PROBLEM: For the material that follows, return exactly the lines from the one with "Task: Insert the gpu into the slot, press" through the one with "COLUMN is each", both ends included.

RECORDS PROVIDED:
# # # # # # #
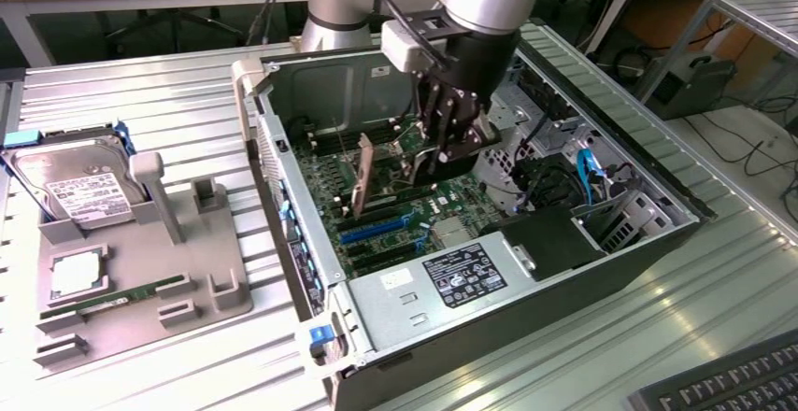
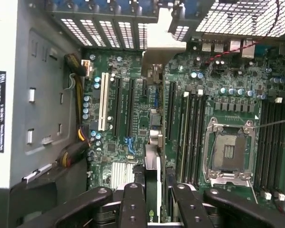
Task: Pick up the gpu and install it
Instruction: 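Insert the gpu into the slot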
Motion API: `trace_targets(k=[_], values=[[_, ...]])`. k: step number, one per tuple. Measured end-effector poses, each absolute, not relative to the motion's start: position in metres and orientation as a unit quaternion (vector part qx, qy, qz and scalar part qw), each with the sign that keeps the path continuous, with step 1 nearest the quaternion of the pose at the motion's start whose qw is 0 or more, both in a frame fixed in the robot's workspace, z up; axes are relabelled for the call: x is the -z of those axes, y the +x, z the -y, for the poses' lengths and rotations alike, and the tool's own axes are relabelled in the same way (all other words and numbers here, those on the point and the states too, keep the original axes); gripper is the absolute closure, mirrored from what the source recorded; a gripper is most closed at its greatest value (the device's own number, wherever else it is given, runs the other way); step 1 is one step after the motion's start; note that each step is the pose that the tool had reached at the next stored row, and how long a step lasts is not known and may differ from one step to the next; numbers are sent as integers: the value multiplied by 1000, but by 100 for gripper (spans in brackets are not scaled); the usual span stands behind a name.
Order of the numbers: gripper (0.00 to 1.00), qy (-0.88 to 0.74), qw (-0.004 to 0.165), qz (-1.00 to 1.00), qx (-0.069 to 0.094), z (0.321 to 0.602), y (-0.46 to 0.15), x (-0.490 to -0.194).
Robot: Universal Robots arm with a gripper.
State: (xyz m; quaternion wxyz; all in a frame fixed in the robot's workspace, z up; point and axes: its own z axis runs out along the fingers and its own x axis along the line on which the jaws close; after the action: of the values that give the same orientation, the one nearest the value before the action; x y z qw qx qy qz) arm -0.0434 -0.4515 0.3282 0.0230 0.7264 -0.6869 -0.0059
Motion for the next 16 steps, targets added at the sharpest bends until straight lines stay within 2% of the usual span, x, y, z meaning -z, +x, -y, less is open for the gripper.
trace_targets(k=[16], values=[[74,712,23,702,6,452,-82,-297]])
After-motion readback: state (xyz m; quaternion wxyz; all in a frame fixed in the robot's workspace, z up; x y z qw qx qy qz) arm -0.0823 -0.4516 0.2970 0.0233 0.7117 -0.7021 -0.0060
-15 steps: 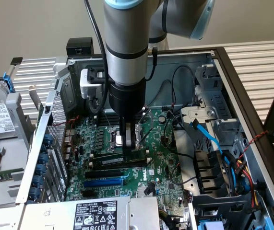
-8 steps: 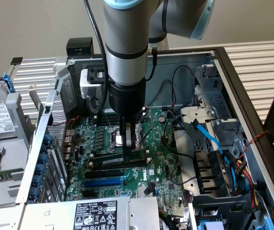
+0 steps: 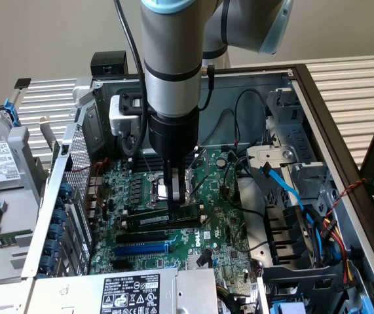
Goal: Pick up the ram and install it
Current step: 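Insert the ram into the slot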
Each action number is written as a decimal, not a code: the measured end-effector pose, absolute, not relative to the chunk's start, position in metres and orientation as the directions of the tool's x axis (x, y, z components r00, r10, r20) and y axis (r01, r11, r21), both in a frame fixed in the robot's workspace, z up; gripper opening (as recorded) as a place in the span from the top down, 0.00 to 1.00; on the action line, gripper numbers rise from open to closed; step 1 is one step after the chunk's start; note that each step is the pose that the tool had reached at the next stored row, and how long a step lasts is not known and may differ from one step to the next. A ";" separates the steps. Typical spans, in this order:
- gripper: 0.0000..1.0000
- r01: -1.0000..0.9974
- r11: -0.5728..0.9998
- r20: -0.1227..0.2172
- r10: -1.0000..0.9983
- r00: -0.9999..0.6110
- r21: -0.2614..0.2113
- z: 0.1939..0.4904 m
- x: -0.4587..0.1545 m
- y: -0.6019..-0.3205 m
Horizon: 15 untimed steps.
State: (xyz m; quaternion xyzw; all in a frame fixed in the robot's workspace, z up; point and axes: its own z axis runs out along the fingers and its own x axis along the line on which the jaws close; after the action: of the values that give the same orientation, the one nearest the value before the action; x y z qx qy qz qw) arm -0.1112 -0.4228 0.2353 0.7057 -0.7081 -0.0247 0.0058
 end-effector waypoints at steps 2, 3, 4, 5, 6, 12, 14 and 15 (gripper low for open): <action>0.86 -0.999 0.003 -0.027 -1.000 -0.004 0.042 0.235 -0.111 -0.423; 0.86 -0.999 0.003 -0.027 -1.000 -0.004 0.042 0.235 -0.111 -0.423; 0.86 -0.999 0.003 -0.027 -1.000 -0.004 0.042 0.235 -0.111 -0.423; 0.86 -0.999 0.003 -0.027 -1.000 -0.004 0.041 0.235 -0.111 -0.423; 0.86 -0.999 0.003 -0.027 -1.000 -0.004 0.041 0.234 -0.111 -0.423; 0.88 -0.999 0.003 -0.027 -1.000 -0.004 0.040 0.234 -0.111 -0.423; 0.88 -0.999 0.003 -0.027 -1.000 -0.004 0.040 0.234 -0.111 -0.423; 0.88 -0.999 0.003 -0.027 -1.000 -0.004 0.040 0.234 -0.111 -0.423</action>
State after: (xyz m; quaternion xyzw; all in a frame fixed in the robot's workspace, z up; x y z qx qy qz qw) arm -0.1112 -0.4228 0.2341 0.7057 -0.7081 -0.0235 0.0045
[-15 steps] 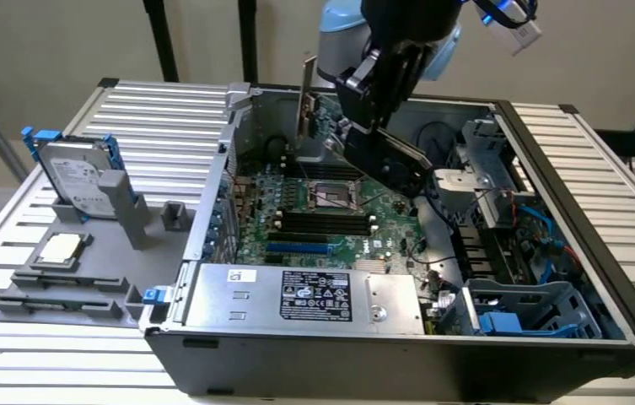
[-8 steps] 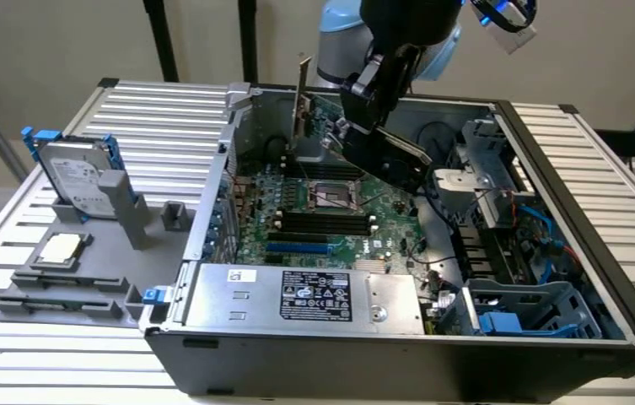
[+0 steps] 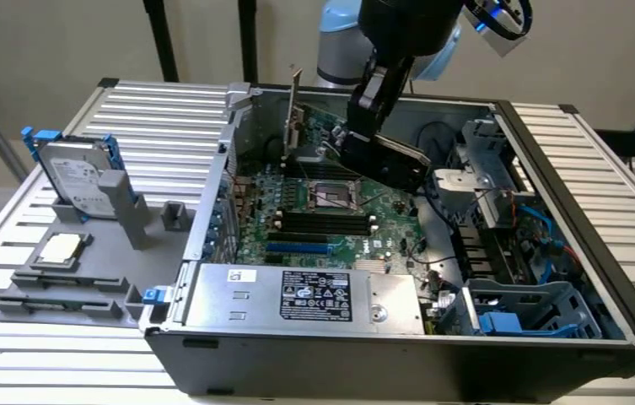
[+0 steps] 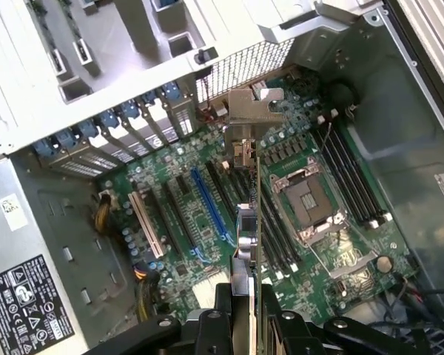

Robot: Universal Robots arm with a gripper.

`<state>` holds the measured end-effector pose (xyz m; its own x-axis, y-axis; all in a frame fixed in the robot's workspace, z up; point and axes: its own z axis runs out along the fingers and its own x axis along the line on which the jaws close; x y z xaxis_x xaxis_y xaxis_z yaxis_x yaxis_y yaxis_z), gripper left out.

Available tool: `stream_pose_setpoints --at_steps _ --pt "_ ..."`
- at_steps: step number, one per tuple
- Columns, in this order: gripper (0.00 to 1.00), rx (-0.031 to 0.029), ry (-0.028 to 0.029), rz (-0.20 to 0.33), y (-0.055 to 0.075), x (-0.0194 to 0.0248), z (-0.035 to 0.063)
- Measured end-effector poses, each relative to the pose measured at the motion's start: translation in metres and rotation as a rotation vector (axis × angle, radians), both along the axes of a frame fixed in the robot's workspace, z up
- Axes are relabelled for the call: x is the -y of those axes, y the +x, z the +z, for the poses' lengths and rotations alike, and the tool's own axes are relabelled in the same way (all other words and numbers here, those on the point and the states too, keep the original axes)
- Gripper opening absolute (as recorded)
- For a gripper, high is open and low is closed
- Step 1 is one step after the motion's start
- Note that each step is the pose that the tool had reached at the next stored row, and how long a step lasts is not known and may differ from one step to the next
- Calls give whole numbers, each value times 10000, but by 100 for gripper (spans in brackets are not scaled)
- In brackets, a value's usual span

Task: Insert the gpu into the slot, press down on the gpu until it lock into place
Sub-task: 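Insert the gpu into the slot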

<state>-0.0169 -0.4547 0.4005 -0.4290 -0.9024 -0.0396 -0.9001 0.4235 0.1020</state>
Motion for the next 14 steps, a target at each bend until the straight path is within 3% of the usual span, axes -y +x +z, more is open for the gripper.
stream_pose_setpoints --at_steps 14 --pt "26 69 13 2538 1 0 -176"
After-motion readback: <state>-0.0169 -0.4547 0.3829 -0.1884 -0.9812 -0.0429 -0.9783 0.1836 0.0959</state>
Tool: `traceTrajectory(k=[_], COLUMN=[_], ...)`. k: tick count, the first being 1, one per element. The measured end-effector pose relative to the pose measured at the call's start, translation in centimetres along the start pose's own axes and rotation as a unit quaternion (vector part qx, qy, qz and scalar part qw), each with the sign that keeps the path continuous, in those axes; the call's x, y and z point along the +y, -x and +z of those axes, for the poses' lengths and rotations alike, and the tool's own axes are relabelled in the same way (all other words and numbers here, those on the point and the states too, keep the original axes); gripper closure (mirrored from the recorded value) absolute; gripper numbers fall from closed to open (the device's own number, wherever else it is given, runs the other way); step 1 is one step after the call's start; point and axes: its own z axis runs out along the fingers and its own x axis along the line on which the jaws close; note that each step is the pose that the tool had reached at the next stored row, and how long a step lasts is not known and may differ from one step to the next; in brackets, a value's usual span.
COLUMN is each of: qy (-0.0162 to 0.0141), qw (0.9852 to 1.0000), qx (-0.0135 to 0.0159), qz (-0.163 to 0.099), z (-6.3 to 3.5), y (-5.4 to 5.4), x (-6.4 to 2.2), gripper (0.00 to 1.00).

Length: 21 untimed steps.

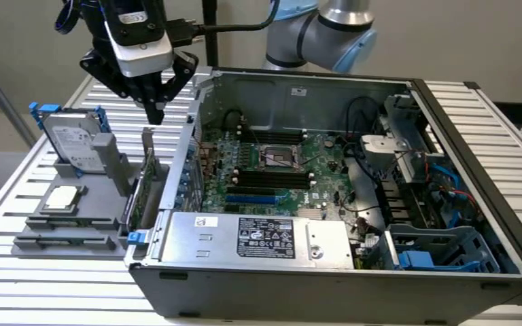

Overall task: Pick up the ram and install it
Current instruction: 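Reach for the ram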

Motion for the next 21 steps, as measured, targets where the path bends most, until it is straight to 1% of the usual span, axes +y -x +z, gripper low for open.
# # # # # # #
RESULT OF THIS EXERCISE:
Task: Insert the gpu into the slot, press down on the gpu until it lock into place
Sub-task: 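Insert the gpu into the slot
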
<state>-0.0169 -0.4547 0.4005 -0.4290 -0.9024 -0.0396 -0.9001 0.4235 0.1020</state>
Motion for the next 14 steps, a target at each bend until the straight path is within 3% of the usual span, axes -y +x +z, more is open for the gripper.
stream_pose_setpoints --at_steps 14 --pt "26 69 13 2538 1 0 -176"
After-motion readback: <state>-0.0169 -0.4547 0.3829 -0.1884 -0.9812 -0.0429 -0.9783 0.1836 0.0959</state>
Tool: `traceTrajectory(k=[_], COLUMN=[_], ...)`. k: tick count, the first being 1, one per element. The measured end-effector pose relative to the pose measured at the call's start, translation in centimetres along the start pose's own axes and rotation as a unit quaternion (vector part qx, qy, qz and scalar part qw), each with the sign that keeps the path continuous, in those axes; the call's x, y and z point along the +y, -x and +z of those axes, for the poses' lengths and rotations alike, and the tool's own axes are relabelled in the same way (all other words and numbers here, those on the point and the states too, keep the original axes); gripper closure (mirrored from the recorded value) absolute; gripper numbers fall from closed to open (the device's own number, wherever else it is given, runs the other way); step 1 is one step after the call's start; point and axes: its own z axis runs out along the fingers and its own x axis along the line on which the jaws close; note that each step is the pose that the tool had reached at the next stored row, and how long a step lasts is not known and may differ from one step to the next; in brackets, a value's usual span.
COLUMN is each of: qy (-0.0162 to 0.0141), qw (0.9852 to 1.0000), qx (-0.0135 to 0.0159), qz (-0.163 to 0.099), z (-6.3 to 3.5), y (-5.4 to 5.4), x (-6.4 to 2.2), gripper (0.00 to 1.00).

No further response is needed.